En mai 2026, le gouvernement français a lancé les bases d’un « Plan Plastique » axé prioritairement sur le recyclage et la mise en place d’une consigne pour les bouteilles et autres canettes. Un collectif d’associations environnementales (dont France Nature Environnement, No Plastic In My Sea, Surfrider et Zero Waste France) formule 15 propositions alternatives face à la crise de surproduction plastique.
Des « fausses solutions » centrées sur le recyclage
Les associations dénoncent un projet gouvernemental bien trop focalisé sur la fin de vie des déchets, élaboré à la hâte avec les industriels avant d’inclure la société civile. Elles rappellent que la production mondiale de plastique a explosé, atteignant 450 millions de tonnes, et que la France peine à atteindre ses objectifs de réduction (-20 % d’ici 2025) et de réemploi (seulement 2 % actuellement). Pour les ONG, se concentrer sur la consigne pour recyclage légitime la dépendance aux plastiques jetables et engloutit des sommes colossales dans des filières qui ne résolvent pas le problème à la source.

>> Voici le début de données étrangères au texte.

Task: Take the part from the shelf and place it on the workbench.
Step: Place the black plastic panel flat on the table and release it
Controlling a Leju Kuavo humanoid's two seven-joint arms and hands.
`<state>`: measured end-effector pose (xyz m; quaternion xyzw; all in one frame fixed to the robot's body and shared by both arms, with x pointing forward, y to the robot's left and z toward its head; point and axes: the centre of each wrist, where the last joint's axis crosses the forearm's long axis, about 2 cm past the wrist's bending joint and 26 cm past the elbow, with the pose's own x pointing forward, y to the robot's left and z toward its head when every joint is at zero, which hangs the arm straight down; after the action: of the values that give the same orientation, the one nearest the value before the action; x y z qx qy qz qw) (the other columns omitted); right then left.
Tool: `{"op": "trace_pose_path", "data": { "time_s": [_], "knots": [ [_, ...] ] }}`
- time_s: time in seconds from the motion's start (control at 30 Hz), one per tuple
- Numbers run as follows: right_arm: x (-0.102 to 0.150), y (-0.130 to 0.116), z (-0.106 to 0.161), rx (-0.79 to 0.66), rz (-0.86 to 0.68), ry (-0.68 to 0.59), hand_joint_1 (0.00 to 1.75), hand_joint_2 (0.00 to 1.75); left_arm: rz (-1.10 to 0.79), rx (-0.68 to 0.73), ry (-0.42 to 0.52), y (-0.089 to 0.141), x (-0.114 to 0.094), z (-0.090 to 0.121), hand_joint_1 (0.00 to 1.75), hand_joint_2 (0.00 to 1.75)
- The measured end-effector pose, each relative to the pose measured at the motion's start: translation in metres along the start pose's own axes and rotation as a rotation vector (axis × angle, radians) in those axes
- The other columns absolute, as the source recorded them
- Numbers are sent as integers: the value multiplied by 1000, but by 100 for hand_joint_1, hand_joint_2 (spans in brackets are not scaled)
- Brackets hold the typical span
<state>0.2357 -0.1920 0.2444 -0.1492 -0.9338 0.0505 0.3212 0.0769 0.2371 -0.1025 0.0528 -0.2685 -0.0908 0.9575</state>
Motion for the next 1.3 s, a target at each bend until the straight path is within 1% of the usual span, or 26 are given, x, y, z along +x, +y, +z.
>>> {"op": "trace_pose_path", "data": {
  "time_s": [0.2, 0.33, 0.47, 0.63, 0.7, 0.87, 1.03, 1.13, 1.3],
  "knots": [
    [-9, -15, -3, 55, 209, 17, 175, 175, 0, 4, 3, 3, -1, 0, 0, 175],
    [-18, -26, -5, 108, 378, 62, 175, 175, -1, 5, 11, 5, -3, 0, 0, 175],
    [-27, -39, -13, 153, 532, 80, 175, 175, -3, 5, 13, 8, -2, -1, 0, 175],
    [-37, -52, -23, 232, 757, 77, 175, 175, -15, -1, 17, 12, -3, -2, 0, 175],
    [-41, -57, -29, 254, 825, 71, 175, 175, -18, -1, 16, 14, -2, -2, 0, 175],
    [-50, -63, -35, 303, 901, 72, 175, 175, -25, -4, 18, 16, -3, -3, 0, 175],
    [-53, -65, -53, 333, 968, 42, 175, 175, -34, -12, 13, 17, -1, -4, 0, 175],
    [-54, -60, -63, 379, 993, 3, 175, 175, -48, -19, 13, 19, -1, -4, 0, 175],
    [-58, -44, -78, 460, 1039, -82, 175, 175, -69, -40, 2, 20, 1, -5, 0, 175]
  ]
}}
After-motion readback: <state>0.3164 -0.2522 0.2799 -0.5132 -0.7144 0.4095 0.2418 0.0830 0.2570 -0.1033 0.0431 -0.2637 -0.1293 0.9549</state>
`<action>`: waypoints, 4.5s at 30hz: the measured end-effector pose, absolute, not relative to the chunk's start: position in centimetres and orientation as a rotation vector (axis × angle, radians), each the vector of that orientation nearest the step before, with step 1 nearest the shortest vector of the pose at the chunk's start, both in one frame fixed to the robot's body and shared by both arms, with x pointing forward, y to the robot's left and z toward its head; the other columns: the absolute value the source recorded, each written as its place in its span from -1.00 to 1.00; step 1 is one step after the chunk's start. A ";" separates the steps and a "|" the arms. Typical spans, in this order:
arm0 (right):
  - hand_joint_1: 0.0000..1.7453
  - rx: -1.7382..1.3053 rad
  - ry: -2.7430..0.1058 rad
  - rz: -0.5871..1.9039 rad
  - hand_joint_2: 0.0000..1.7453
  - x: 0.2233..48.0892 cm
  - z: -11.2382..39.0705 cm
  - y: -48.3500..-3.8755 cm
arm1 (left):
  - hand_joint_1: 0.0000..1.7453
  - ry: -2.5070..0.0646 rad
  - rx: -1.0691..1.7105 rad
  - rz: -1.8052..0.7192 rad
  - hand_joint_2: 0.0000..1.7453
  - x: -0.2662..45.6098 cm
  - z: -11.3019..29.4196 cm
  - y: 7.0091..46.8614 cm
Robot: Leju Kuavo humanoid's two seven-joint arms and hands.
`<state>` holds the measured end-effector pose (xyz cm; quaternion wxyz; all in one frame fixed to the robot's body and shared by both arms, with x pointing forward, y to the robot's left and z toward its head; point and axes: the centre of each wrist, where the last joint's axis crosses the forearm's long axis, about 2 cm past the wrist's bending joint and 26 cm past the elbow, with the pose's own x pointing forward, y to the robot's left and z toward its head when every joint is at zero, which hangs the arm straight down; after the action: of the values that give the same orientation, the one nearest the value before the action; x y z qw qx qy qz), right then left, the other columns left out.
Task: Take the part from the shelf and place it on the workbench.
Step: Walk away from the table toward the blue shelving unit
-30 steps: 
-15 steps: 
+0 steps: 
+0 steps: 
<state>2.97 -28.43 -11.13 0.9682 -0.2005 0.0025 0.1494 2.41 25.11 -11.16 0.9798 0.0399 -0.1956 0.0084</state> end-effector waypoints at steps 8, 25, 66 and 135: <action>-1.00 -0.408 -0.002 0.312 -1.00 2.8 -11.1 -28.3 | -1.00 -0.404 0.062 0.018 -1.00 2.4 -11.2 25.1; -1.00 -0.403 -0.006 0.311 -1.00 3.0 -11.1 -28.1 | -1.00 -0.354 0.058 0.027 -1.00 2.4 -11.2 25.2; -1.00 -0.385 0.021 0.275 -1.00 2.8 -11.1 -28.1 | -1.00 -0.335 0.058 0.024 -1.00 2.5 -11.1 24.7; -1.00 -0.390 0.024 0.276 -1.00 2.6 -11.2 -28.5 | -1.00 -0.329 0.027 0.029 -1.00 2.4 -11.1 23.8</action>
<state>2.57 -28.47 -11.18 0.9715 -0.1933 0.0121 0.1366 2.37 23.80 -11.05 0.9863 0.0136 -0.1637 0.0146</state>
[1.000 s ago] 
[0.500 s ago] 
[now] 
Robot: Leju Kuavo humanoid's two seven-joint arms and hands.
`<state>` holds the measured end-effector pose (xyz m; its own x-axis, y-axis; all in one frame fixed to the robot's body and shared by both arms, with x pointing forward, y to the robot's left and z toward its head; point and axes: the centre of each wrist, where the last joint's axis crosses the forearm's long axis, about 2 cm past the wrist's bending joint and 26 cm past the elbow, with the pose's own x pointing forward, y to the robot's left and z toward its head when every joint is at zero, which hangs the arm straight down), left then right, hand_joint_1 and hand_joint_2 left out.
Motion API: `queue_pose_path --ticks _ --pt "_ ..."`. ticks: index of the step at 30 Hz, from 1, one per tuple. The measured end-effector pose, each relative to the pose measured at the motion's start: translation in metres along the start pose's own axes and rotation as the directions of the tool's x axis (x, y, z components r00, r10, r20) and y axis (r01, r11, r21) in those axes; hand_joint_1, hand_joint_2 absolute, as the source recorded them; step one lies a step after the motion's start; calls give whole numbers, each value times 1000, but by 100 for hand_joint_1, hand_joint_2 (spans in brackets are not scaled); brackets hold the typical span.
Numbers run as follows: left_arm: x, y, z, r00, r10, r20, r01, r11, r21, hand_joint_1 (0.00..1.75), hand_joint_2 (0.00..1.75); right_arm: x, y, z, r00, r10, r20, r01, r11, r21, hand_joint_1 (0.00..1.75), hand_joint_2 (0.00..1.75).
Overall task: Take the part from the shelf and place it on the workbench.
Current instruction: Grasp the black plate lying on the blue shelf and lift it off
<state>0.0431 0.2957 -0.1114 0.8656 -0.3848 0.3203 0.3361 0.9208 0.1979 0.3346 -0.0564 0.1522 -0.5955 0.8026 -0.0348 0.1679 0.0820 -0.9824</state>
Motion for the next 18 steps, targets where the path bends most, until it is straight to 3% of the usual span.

Le premier axe des propositions propose d’appliquer strictement le principe pollueur-payeur en limitant l’usage du plastique dans toutes les filières de production (textile, bâtiment, ameublement). Les associations demandent des mesures fortes pour pénaliser les emballages à usage unique par la fiscalité, interdire le suremballage et financer massivement les alternatives comme le vrac et le réemploi. Elles réclament non seulement un renforcement des contrôles sur les interdictions existantes, mais aussi l’encadrement de la publicité pour contrer le suremballage ou les allégations trompeuses des bioplastiques. Sans oublier l’intégration de la lutte plastique dans la Stratégie nationale bas carbone.
Endiguer la pollution plastique
Le deuxième volet d’action proposé par les associations cible la dispersion des plastiques dans les milieux naturels. En particulier les océans où finissent 3 % de la production mondiale chaque année. Les ONG proposent de réglementer la prolifération des microplastiques issus des pneus, des cigarettes et des vêtements synthétiques. Elles exigent un contrôle accru de la présence de micro et nano-plastiques dans les eaux de surface, côtières et souterraines, ainsi qu’une application rigoureuse de la feuille de route « zéro déchet plastique en mer », notamment pour stopper les fuites industrielles de granulés et de biomédias.
Cette tribune associative aborde enfin l’impact direct du plastique sur la santé humaine, alors que la science a démontré sa présence dans notre organisme. Les associations réclament l’interdiction des additifs chimiques toxiques et le durcissement des normes sur les plastiques en contact avec les aliments, la production agricole et les cosmétiques. Enfin, elles demandent de surveiller la présence de nano-plastiques dans l’eau potable et l’alimentation. Elles préconisent même de lancer un plan d’action d’urgence pour protéger les nourrissons et les enfants contre cette exposition chronique.